Tuesday, May 19, 2015

To coin a phrase: 'Uncanny Mountain.'

I've noticed in several reviews of Tuskers there is a criticism that a Wild Pig Apocalypse wasn't believable. 

At first, this criticism made no sense to me. So hyperintelligent pigs on the rampage is less believable than, what?  Vampires, werewolves, or zombies?

Not to mention, books like Watership Down or Duncton Wood.  I mean, would you write a review that said: "Intelligent bunnies?  How far fetched."

So why did this book face this criticism?

I think I've kind of figured it out.

There's a theory in robotics, and it applies to animation as well, called "The Uncanny Valley." Here's the Wikipedia definition:

"The uncanny valley is a hypothesis in the field of aesthetics which holds that when features look and move almost, but not exactly, like natural beings, it causes a response of revulsion among some observers. The "valley" refers to the dip in a graph of the comfort level of beings as subjects move toward a healthy, natural likeness described in a function of a subject's aesthetic acceptability."

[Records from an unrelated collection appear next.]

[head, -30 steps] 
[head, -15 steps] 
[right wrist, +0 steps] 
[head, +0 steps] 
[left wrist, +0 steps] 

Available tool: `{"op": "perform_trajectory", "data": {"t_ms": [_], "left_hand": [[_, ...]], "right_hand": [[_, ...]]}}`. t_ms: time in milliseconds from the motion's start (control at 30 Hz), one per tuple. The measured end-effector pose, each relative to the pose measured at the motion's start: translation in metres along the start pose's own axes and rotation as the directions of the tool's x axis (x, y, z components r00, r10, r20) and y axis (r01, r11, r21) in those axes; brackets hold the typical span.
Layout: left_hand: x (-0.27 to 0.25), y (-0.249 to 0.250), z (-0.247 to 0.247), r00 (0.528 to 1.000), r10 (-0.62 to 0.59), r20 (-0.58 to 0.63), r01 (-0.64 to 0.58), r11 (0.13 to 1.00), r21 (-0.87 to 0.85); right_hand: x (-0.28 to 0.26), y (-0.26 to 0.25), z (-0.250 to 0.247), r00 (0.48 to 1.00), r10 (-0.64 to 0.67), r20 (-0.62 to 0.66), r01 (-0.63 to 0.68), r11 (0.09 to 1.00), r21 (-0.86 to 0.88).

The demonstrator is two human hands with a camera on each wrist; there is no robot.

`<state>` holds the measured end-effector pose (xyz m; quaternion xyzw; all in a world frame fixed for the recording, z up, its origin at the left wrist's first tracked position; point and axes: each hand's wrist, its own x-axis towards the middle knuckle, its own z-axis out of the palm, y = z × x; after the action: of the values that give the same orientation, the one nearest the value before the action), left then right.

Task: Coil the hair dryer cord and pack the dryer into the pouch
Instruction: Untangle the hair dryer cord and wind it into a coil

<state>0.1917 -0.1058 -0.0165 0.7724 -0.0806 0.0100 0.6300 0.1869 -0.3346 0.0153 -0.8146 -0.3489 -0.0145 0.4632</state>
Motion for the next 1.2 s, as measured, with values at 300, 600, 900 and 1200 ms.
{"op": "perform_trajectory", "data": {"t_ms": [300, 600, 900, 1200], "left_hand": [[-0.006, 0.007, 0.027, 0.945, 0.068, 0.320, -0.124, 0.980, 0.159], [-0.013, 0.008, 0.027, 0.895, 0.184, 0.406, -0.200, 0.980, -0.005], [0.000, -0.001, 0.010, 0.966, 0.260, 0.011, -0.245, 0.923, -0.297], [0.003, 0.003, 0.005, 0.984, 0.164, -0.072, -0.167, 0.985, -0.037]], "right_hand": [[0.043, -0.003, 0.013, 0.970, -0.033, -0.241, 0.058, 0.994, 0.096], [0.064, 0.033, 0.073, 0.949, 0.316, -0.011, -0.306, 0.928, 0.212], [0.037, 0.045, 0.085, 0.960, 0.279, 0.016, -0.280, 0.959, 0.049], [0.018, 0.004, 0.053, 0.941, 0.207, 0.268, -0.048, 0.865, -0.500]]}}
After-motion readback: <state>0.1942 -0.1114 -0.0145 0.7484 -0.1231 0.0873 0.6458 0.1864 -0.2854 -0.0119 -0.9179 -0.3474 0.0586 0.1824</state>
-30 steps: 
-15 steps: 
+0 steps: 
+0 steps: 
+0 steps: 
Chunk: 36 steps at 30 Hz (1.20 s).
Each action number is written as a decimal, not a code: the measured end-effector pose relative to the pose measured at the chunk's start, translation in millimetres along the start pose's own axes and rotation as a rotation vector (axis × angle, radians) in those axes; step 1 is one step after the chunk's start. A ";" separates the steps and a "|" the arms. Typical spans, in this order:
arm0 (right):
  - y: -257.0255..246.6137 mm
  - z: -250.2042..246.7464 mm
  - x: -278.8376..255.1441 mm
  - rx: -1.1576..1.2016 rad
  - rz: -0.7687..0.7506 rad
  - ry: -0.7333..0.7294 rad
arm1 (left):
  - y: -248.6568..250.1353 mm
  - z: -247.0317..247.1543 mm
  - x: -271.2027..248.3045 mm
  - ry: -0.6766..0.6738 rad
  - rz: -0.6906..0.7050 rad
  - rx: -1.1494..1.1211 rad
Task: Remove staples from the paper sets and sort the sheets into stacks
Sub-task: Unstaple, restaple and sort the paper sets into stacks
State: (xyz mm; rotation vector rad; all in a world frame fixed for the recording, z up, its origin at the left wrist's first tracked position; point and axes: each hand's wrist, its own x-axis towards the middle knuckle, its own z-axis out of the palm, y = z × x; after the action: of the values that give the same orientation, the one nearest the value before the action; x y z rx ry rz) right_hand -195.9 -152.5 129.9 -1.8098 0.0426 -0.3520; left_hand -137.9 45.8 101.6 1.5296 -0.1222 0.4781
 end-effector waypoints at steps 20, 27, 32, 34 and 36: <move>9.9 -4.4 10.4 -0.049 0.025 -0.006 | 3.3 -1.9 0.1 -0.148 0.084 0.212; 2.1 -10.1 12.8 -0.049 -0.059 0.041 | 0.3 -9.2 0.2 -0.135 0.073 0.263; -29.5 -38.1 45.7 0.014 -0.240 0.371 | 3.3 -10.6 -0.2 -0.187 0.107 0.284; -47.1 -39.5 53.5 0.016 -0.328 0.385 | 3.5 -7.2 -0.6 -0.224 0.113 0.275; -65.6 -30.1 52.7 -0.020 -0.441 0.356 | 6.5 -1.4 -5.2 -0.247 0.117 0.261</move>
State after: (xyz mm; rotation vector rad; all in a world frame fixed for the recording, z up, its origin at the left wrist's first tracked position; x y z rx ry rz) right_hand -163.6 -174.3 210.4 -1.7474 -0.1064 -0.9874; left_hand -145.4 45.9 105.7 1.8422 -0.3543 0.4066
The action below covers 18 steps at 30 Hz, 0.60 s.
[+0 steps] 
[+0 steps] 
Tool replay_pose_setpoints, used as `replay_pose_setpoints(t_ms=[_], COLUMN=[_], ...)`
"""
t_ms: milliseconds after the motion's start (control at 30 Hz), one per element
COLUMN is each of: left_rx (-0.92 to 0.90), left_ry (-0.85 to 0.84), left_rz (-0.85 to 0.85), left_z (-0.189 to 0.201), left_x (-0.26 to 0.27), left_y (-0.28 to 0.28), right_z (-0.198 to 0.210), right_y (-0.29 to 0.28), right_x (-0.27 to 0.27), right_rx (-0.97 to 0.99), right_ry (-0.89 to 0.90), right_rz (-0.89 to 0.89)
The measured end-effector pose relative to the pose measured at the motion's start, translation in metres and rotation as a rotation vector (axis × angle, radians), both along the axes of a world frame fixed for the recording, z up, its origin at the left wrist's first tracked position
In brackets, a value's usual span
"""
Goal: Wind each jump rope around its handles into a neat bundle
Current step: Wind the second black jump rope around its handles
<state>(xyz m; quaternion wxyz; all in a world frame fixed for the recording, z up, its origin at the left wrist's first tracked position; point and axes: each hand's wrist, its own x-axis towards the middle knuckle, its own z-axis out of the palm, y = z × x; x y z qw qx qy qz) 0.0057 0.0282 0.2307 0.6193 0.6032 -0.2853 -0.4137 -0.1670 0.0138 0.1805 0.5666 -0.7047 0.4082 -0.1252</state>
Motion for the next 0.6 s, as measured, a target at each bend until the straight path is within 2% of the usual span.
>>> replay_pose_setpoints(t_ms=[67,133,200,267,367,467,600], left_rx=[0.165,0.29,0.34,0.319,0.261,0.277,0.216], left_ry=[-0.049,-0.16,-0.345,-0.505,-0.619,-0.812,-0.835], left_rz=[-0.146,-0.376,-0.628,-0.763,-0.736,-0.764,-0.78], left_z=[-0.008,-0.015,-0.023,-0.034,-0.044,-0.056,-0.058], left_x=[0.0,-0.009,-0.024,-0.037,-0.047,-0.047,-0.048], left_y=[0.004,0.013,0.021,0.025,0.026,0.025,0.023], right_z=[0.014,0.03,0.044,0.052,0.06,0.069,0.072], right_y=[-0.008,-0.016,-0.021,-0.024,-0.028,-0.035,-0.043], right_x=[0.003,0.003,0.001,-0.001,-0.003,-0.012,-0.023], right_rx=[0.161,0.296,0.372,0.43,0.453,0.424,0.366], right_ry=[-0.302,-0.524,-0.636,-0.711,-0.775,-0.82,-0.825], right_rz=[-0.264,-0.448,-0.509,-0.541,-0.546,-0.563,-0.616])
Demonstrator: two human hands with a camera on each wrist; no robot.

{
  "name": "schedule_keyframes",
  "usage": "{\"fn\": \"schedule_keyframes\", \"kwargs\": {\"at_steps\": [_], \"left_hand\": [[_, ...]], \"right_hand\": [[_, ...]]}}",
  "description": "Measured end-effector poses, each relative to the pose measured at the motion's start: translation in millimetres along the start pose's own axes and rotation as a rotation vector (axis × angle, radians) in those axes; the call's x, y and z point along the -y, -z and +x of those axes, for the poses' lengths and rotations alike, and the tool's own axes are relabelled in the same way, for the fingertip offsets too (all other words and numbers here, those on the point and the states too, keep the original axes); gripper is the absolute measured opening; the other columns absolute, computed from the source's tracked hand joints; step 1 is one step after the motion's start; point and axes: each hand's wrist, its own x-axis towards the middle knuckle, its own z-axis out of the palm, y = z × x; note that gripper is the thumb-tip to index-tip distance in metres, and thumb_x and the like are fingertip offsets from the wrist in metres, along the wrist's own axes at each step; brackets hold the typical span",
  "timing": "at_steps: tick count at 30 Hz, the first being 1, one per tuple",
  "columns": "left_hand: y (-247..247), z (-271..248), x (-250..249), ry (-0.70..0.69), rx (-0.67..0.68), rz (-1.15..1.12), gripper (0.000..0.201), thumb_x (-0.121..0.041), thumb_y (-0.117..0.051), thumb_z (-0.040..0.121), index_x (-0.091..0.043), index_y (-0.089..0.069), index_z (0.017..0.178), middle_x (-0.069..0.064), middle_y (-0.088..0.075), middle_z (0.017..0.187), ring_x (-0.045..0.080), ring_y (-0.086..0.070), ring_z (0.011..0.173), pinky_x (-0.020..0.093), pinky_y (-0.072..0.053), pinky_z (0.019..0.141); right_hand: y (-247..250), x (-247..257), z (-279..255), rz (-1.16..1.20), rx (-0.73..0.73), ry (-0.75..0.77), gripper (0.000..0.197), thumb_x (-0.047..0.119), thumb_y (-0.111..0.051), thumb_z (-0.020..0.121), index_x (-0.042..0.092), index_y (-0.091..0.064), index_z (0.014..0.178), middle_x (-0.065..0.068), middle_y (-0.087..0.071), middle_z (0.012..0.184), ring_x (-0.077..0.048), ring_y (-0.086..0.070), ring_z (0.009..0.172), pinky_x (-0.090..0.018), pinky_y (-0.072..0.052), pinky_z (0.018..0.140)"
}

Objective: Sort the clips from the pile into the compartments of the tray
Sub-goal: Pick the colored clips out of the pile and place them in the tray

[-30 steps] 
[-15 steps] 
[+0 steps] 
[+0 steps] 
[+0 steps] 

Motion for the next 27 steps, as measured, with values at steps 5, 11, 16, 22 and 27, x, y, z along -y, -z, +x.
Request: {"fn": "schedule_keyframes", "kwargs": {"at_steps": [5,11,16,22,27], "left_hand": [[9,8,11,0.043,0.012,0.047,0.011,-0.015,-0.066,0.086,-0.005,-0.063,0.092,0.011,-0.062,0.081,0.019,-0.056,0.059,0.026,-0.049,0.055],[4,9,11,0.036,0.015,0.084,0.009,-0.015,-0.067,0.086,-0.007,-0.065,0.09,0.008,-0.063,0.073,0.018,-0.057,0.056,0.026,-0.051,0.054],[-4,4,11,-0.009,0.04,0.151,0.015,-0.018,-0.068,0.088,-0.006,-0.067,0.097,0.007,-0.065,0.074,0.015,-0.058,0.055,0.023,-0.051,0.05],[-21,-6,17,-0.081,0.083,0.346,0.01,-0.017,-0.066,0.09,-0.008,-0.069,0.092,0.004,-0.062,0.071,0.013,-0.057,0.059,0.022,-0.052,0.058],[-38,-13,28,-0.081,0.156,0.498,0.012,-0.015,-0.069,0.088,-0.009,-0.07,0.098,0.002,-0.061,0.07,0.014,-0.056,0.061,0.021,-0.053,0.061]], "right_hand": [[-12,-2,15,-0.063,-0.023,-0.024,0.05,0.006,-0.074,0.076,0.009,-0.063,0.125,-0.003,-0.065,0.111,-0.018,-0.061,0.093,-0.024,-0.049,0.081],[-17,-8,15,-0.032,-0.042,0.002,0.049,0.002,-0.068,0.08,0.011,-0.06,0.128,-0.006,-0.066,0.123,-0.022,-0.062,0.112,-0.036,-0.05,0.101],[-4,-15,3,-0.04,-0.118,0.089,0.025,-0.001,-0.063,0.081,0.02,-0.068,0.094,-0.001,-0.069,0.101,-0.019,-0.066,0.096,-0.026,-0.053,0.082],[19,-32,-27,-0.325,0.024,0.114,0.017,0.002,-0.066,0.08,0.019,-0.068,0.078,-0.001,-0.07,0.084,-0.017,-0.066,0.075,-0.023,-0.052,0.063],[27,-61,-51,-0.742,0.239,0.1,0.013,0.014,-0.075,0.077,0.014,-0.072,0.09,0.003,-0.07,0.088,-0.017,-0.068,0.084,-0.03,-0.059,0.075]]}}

So we can give life and believability to stick figures, but have a harder time accepting figures that look almost like humans.  We can accept Invader Zim easier than Polar Express. 

We just notice what is wrong more...or if you will, what is far fetched.

So Charlotte's Web can be inhabited by talking pigs and spiders but it's understood that it is fantasy, it's a fable.

In other words, in a totally paradoxical way, you can accept Wilbur as real because you understand he isn't real.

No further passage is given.